Not in the saga of the Lockerbie mass murderer released into the loving arms of his countrymen and coreligionists. According to the neoconservatives, Bush’s deft diplomacy had won Libyan leader Colonel Gaddafi over to the West, but you know better. By welcoming Abdelbaset Ali Mohmed al-Megrahi home as a hero, Libyans and their leaders were showing their true hue to the West. Cry baby victims and their leaders demand sensitivity to their plight; the Arab world gives them a macho display of antagonism.

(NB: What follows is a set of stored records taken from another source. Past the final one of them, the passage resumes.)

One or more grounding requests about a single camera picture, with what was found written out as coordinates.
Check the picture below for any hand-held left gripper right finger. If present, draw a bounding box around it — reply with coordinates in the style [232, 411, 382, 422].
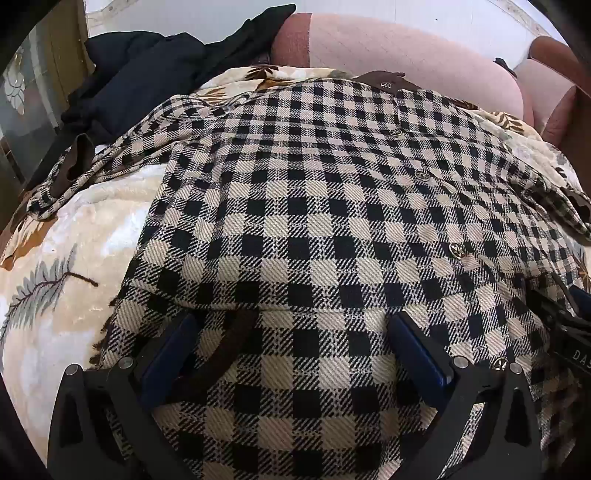
[387, 311, 542, 480]

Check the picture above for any leaf print beige blanket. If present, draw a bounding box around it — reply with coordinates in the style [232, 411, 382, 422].
[0, 65, 591, 416]

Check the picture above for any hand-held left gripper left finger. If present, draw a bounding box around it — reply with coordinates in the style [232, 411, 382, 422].
[47, 313, 202, 480]

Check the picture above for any wooden glass door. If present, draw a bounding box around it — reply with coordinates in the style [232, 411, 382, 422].
[0, 0, 96, 197]

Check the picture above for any black beige checked coat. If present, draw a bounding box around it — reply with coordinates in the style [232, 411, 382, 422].
[25, 69, 591, 480]

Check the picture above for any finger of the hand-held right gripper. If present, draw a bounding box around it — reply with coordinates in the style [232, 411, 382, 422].
[526, 271, 591, 329]

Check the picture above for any black garment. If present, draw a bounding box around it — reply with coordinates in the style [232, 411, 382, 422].
[60, 4, 297, 145]

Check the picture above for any pink brown sofa armrest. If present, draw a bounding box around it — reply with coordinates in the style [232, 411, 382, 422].
[512, 36, 591, 149]

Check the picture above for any pink sofa backrest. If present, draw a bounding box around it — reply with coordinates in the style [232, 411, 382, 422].
[270, 11, 533, 134]

Frankly, I can respect the latter more than the demands from the West that Gaddafi be more like Oprah.
Al-Megrahi was convicted of bringing down Pan Am Flight 103 over Lockerbie, and killing 270 people—259 people on the plane and another 11 who died on the ground.
The Boeing 747 blew up at 31,000ft, approximately 38 minutes after taking off from London’s Heathrow airport bound for JFK in New York.

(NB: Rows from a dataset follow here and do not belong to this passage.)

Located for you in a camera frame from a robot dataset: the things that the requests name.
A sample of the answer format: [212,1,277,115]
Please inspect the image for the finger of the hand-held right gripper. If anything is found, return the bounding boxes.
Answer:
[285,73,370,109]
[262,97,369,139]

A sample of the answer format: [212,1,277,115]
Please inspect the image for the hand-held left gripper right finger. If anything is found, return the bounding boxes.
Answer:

Large parts of the aircraft fell on Lockerbie, devastating parts of the Scottish borders town and setting in train the UK’s biggest mass murder inquiry.
The contemptible parties in this fracas are the Scottish authorities, responsible for releasing the man on compassionate grounds citing the certitude of their moral values and Al-Megrahi’s impending death from cancer. A befitting description for the values of Kenny MacAskill, Scotland’s Justice Secretary, are the words deployed by family members: “Perfidious, repulsive and sickening”—that pretty much sums up the quality of Scottish justice.